Dataset excerpts:
########################################

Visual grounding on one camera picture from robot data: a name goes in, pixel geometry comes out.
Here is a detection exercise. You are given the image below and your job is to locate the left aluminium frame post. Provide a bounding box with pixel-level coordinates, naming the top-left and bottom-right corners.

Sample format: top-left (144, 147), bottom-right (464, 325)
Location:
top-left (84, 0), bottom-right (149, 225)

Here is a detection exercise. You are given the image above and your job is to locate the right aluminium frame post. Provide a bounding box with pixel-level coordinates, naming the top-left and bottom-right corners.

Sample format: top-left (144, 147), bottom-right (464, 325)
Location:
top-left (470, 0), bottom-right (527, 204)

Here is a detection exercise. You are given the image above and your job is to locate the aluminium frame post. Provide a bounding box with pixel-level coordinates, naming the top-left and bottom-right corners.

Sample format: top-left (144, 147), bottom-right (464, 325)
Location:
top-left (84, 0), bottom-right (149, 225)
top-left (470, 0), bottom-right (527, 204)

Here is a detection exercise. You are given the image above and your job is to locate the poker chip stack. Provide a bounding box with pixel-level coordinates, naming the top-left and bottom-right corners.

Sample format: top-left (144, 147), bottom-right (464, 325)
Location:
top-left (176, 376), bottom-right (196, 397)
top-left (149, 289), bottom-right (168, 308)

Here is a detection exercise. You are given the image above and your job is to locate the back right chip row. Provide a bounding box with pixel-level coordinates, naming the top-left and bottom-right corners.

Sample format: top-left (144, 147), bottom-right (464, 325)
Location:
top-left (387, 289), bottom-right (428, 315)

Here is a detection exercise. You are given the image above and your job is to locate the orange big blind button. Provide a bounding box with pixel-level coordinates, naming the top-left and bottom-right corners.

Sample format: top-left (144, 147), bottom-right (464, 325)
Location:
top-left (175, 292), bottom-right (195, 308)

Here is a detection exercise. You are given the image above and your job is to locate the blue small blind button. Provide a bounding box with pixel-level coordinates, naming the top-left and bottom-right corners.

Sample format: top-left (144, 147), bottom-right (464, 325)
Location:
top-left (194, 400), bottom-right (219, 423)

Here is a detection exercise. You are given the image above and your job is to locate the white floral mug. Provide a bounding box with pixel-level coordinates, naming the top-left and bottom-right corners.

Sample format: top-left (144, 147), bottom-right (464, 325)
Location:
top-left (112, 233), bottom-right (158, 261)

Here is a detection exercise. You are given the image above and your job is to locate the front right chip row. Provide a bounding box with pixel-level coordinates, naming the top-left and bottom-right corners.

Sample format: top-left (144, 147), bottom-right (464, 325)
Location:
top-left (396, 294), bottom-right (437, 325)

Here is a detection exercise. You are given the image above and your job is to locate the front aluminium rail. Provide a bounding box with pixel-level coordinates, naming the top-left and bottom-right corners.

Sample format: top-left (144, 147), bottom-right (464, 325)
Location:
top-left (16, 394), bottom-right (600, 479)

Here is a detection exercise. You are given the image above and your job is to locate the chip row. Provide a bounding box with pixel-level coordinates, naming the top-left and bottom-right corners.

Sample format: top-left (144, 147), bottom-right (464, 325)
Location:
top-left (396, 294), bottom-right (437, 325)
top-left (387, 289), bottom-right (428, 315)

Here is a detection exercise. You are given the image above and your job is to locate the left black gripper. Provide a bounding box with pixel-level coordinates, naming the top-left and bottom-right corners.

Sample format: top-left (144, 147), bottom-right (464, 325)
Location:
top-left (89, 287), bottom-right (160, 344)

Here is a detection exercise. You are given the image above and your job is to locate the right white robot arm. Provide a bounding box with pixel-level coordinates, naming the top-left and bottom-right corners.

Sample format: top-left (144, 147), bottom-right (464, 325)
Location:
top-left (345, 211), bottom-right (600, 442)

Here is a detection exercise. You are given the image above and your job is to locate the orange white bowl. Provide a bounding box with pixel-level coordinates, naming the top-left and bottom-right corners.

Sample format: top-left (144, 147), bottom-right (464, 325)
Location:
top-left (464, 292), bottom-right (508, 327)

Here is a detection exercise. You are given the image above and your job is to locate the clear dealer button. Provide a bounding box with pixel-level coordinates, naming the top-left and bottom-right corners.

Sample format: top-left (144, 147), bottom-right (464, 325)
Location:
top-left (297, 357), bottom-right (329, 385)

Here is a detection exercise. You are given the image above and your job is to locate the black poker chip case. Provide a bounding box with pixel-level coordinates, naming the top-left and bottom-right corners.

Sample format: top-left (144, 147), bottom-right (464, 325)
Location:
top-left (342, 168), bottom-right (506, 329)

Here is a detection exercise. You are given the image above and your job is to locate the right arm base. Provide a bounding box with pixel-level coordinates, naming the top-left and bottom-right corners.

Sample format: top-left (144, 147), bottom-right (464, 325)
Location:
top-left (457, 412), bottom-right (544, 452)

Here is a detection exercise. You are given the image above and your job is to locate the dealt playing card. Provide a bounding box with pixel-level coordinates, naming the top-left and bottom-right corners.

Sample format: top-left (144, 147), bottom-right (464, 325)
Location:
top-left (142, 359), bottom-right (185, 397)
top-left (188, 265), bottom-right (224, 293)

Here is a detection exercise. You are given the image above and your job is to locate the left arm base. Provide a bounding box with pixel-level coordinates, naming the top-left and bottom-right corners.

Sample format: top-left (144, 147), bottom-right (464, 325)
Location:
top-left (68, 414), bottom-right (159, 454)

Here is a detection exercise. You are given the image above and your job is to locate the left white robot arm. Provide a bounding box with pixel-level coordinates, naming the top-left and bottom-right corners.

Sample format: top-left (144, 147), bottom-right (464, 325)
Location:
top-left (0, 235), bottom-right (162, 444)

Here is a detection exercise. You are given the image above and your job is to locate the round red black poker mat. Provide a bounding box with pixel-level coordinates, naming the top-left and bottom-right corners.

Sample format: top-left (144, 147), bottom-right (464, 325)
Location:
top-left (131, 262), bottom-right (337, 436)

########################################

What to work on:
Filter the records for lines holding the string "blind". Copy each one.

Finished exercise:
Here is a detection exercise. You are given the image above and your job is to locate the orange big blind button. Provide a bounding box with pixel-level coordinates, naming the top-left and bottom-right corners.
Here is a detection exercise. You are given the image above and your job is to locate the blue small blind button. Provide a bounding box with pixel-level coordinates, naming the top-left and bottom-right corners.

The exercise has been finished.